Reproduce, from the lines below, exactly the stretch that begins at the line containing "the pcie slot." and ends at the line containing "Outline every instance of the pcie", both included.

----- DATA RECORDS

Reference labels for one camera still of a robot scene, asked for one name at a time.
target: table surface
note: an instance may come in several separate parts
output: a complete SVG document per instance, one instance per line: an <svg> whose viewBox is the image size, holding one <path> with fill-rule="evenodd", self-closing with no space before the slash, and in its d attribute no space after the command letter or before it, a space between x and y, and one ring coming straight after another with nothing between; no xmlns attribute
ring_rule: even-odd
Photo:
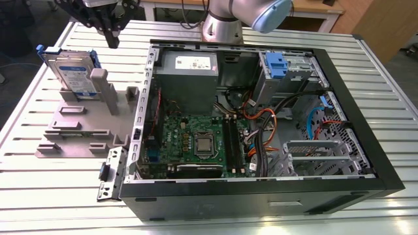
<svg viewBox="0 0 418 235"><path fill-rule="evenodd" d="M177 3L181 4L182 0L143 0L151 2ZM296 6L296 12L317 12L330 14L344 14L345 8L336 1L334 6L325 5L322 0L293 0ZM185 0L185 4L202 5L202 0Z"/></svg>
<svg viewBox="0 0 418 235"><path fill-rule="evenodd" d="M150 39L198 41L197 30L177 23L131 21L110 49L94 28L68 23L56 46L98 51L118 90L142 86ZM328 50L342 79L386 151L406 189L361 202L330 215L143 223L123 202L97 202L105 159L38 159L43 132L59 107L60 83L43 65L0 132L0 231L32 234L372 234L418 233L417 110L350 35L245 28L249 44L317 47Z"/></svg>

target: computer chassis
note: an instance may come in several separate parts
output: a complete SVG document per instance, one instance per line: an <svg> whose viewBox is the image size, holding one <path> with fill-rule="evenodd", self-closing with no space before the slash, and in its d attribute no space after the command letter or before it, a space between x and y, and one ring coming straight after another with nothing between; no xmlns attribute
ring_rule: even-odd
<svg viewBox="0 0 418 235"><path fill-rule="evenodd" d="M325 50L154 40L145 74L130 139L81 152L110 150L99 202L145 221L283 216L405 188Z"/></svg>

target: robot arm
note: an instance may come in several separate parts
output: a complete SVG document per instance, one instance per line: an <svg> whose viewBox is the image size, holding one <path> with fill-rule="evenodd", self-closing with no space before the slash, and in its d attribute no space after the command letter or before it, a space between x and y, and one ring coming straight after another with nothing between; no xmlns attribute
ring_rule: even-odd
<svg viewBox="0 0 418 235"><path fill-rule="evenodd" d="M242 43L241 22L261 33L270 33L283 22L292 5L292 0L211 0L203 40Z"/></svg>
<svg viewBox="0 0 418 235"><path fill-rule="evenodd" d="M125 14L115 7L121 0L55 0L62 9L86 27L105 35L110 48L119 46L119 33L134 18L141 0L122 0ZM202 28L203 41L239 44L245 22L262 33L271 32L285 20L292 0L211 0Z"/></svg>
<svg viewBox="0 0 418 235"><path fill-rule="evenodd" d="M89 28L105 35L110 48L118 48L119 34L134 18L141 0L122 0L125 14L118 16L119 0L55 0L60 8Z"/></svg>

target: red cable
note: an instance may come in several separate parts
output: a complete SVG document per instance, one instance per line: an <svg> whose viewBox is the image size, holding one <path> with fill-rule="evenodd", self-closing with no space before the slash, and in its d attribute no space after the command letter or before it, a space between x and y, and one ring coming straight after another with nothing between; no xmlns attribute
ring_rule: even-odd
<svg viewBox="0 0 418 235"><path fill-rule="evenodd" d="M341 124L342 122L341 121L336 121L336 120L330 120L330 121L325 121L322 124L328 124L328 123L338 123L338 124ZM318 139L320 132L321 132L321 126L318 126L318 128L317 128L314 140Z"/></svg>
<svg viewBox="0 0 418 235"><path fill-rule="evenodd" d="M151 132L150 132L150 135L147 136L147 139L146 139L146 140L149 140L150 136L151 136L153 133L154 133L155 123L157 123L158 114L159 114L159 106L161 106L161 103L162 103L162 89L158 90L158 105L157 105L157 110L155 110L153 128L151 128Z"/></svg>

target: floor
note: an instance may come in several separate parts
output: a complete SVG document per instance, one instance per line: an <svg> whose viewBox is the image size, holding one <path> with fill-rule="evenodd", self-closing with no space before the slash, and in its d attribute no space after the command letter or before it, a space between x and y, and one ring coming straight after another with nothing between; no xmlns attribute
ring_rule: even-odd
<svg viewBox="0 0 418 235"><path fill-rule="evenodd" d="M38 1L32 1L31 12L35 17L35 24L26 28L26 32L32 47L35 48L39 44L52 46L67 25L70 16L60 9L52 12L46 2ZM175 22L178 16L179 11L175 14L163 10L157 12L157 18L161 21ZM191 11L189 17L191 18L190 21L194 22L201 15ZM139 12L137 19L145 19L143 12ZM2 68L11 63L31 63L32 65L14 65ZM0 129L38 72L39 67L36 65L42 65L42 60L35 50L30 55L20 58L7 57L0 52L0 73L8 80L8 83L0 86ZM408 57L401 51L386 64L386 68L414 105L418 106L418 59Z"/></svg>

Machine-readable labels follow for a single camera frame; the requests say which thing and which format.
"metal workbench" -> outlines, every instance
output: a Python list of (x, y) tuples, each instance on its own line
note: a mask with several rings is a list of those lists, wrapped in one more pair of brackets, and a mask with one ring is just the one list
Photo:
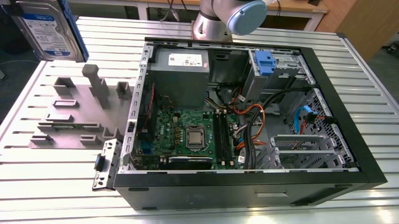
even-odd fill
[[(108, 84), (127, 81), (133, 86), (145, 36), (191, 38), (191, 25), (184, 23), (81, 17), (77, 24), (88, 63), (97, 64)], [(56, 78), (88, 84), (81, 63), (40, 62), (0, 126), (0, 221), (399, 223), (399, 107), (351, 44), (336, 34), (263, 28), (234, 41), (314, 48), (388, 183), (315, 207), (133, 211), (117, 192), (91, 190), (100, 150), (27, 146), (56, 95)]]

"motherboard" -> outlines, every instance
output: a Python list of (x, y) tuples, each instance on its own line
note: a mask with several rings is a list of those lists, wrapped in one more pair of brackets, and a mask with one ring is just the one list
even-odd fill
[(211, 169), (236, 169), (234, 153), (235, 114), (159, 110), (155, 139), (140, 142), (143, 169), (162, 169), (171, 161), (206, 160)]

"green motherboard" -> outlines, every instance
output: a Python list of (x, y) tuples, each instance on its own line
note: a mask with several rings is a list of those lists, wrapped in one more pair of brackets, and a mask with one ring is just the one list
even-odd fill
[[(212, 169), (238, 169), (239, 164), (232, 144), (232, 127), (238, 123), (236, 115), (227, 114), (226, 121), (228, 125), (227, 130), (230, 131), (228, 143), (234, 162), (220, 163), (218, 162), (218, 147), (214, 136), (214, 112), (159, 110), (155, 140), (151, 144), (141, 143), (143, 160), (147, 164), (145, 169), (156, 169), (159, 158), (163, 156), (210, 157), (214, 159)], [(203, 147), (192, 148), (191, 143), (203, 144)]]

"blue hard drive label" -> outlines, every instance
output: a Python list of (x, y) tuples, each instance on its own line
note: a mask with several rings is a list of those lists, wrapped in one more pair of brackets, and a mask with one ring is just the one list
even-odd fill
[(57, 22), (51, 15), (24, 14), (27, 27), (40, 45), (40, 48), (52, 56), (71, 54), (65, 39), (57, 32)]

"ram slot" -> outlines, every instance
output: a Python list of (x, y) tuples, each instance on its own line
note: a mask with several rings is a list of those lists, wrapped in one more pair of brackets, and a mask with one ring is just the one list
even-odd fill
[(216, 159), (219, 164), (226, 164), (227, 161), (232, 161), (231, 147), (228, 137), (228, 123), (226, 114), (214, 115), (214, 135), (215, 135), (215, 147), (216, 147)]
[(216, 161), (222, 163), (222, 136), (220, 136), (220, 122), (219, 114), (214, 114), (214, 139), (215, 139), (215, 150), (216, 150)]

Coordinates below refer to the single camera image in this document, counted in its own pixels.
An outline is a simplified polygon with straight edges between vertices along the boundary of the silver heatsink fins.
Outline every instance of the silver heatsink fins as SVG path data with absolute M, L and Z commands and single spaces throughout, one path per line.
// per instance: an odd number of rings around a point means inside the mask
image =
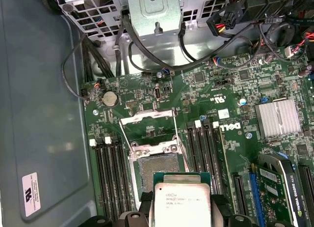
M 301 132 L 293 99 L 255 106 L 262 139 Z

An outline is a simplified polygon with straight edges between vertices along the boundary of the white label sticker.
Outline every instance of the white label sticker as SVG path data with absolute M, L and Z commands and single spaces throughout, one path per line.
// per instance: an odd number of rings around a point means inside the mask
M 22 178 L 25 215 L 30 216 L 40 209 L 40 198 L 37 173 L 25 175 Z
M 268 171 L 265 171 L 265 170 L 260 169 L 260 174 L 261 174 L 262 176 L 264 176 L 264 177 L 266 177 L 266 178 L 272 180 L 272 181 L 277 182 L 277 176 L 274 175 L 274 174 L 272 174 L 272 173 L 270 173 L 270 172 L 268 172 Z
M 271 192 L 272 194 L 278 196 L 278 192 L 277 190 L 273 189 L 272 187 L 269 187 L 268 185 L 266 185 L 266 188 L 269 192 Z
M 229 111 L 228 109 L 223 109 L 223 110 L 219 110 L 218 111 L 218 116 L 219 116 L 219 119 L 226 119 L 226 118 L 229 118 Z

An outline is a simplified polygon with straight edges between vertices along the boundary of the blue pcie slot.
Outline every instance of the blue pcie slot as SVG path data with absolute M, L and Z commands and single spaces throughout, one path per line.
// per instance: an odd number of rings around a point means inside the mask
M 250 181 L 251 181 L 253 199 L 254 199 L 255 208 L 256 208 L 257 219 L 258 219 L 260 227 L 265 227 L 265 220 L 264 220 L 264 214 L 262 211 L 259 188 L 257 186 L 256 175 L 254 173 L 250 173 Z

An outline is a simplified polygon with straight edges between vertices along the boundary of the ram slot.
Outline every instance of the ram slot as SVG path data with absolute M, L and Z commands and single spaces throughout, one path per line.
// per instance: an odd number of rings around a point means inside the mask
M 213 191 L 215 194 L 225 195 L 222 178 L 222 169 L 219 164 L 218 152 L 213 139 L 212 125 L 208 120 L 203 122 L 203 133 L 205 134 L 205 144 L 209 153 L 209 171 L 212 175 Z
M 200 172 L 200 169 L 197 165 L 197 160 L 196 160 L 196 153 L 195 153 L 195 141 L 194 141 L 194 136 L 193 136 L 193 127 L 189 126 L 188 124 L 186 125 L 187 127 L 187 138 L 188 142 L 190 144 L 190 151 L 191 151 L 191 156 L 192 156 L 192 164 L 193 164 L 193 170 L 195 172 Z
M 247 216 L 249 214 L 249 211 L 247 208 L 242 176 L 238 174 L 233 174 L 233 180 L 235 184 L 236 200 L 239 209 L 238 214 Z
M 256 175 L 254 173 L 250 173 L 250 181 L 251 181 L 251 189 L 256 209 L 256 216 L 259 222 L 260 227 L 265 227 L 264 213 L 262 211 L 262 203 L 260 199 L 260 192 L 256 182 Z
M 122 188 L 123 203 L 125 207 L 124 212 L 131 211 L 132 205 L 131 205 L 131 198 L 130 198 L 127 167 L 125 163 L 125 155 L 123 152 L 123 148 L 120 144 L 115 146 L 115 154 L 117 157 L 117 164 L 119 168 L 119 182 Z
M 112 184 L 109 179 L 110 176 L 107 174 L 108 167 L 105 163 L 103 153 L 103 148 L 96 149 L 97 167 L 101 183 L 102 196 L 104 198 L 103 206 L 105 208 L 105 215 L 112 219 L 112 205 L 114 203 L 114 195 Z
M 108 148 L 108 152 L 110 155 L 110 165 L 111 165 L 111 170 L 112 170 L 112 178 L 114 179 L 114 186 L 116 190 L 116 208 L 117 208 L 117 213 L 119 217 L 123 212 L 125 212 L 124 205 L 123 205 L 123 195 L 122 195 L 122 184 L 120 182 L 120 174 L 119 174 L 119 165 L 118 165 L 118 159 L 117 159 L 117 154 L 115 153 L 114 146 L 110 146 Z
M 105 170 L 106 170 L 106 177 L 107 177 L 107 180 L 109 181 L 109 184 L 108 186 L 110 187 L 110 199 L 111 199 L 111 205 L 112 205 L 112 208 L 111 208 L 111 211 L 112 211 L 112 217 L 111 219 L 113 221 L 116 221 L 118 218 L 119 218 L 119 210 L 117 208 L 117 190 L 116 190 L 116 187 L 115 187 L 115 178 L 114 178 L 114 174 L 112 172 L 112 162 L 110 160 L 110 157 L 109 157 L 109 151 L 108 151 L 108 148 L 105 147 L 103 150 L 103 158 L 104 158 L 104 161 L 105 161 Z
M 314 226 L 314 184 L 310 167 L 306 165 L 299 165 L 298 169 L 310 222 L 311 225 Z
M 203 133 L 202 133 L 202 129 L 201 128 L 196 128 L 195 129 L 195 135 L 196 135 L 196 141 L 197 141 L 197 145 L 199 147 L 199 153 L 200 153 L 200 165 L 201 165 L 201 170 L 200 172 L 206 172 L 208 171 L 206 168 L 206 149 L 204 147 L 204 145 L 202 144 L 202 141 L 204 141 L 204 139 L 202 139 L 203 137 Z

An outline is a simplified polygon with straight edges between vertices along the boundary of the pcie slot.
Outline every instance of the pcie slot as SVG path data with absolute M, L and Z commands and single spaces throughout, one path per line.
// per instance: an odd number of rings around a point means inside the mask
M 256 209 L 256 216 L 259 222 L 260 227 L 265 227 L 264 214 L 262 211 L 262 203 L 260 200 L 259 189 L 256 183 L 256 175 L 254 173 L 250 173 L 250 181 L 251 181 L 251 189 Z
M 242 176 L 238 174 L 233 174 L 233 180 L 235 184 L 235 193 L 239 214 L 247 216 L 249 214 L 249 211 L 247 208 Z
M 123 148 L 121 145 L 115 146 L 115 154 L 117 156 L 117 164 L 119 167 L 119 180 L 120 184 L 122 185 L 122 193 L 124 197 L 124 203 L 125 203 L 125 211 L 131 211 L 131 198 L 130 198 L 130 191 L 129 191 L 129 185 L 128 185 L 128 175 L 127 175 L 127 167 L 125 163 L 125 156 L 123 153 Z
M 314 226 L 314 184 L 310 167 L 299 165 L 298 168 L 310 222 Z
M 195 172 L 200 172 L 200 169 L 199 169 L 199 167 L 197 165 L 197 161 L 196 161 L 195 144 L 194 144 L 194 137 L 193 137 L 193 128 L 191 128 L 191 127 L 187 128 L 187 137 L 188 137 L 188 142 L 190 144 L 190 149 L 191 149 L 193 169 L 194 169 Z
M 213 140 L 212 127 L 209 121 L 203 122 L 203 132 L 205 134 L 205 144 L 208 147 L 209 153 L 209 171 L 212 175 L 213 189 L 216 194 L 224 195 L 223 179 L 221 168 L 219 165 L 218 153 L 215 142 Z

----------

→ **RESPONSE TO THIS TASK**
An outline is a simplified polygon with straight edges between vertices along the boundary of the pcie slot.
Outline every instance of the pcie slot as SVG path data with absolute M, L and Z commands and single spaces throughout, one path per line.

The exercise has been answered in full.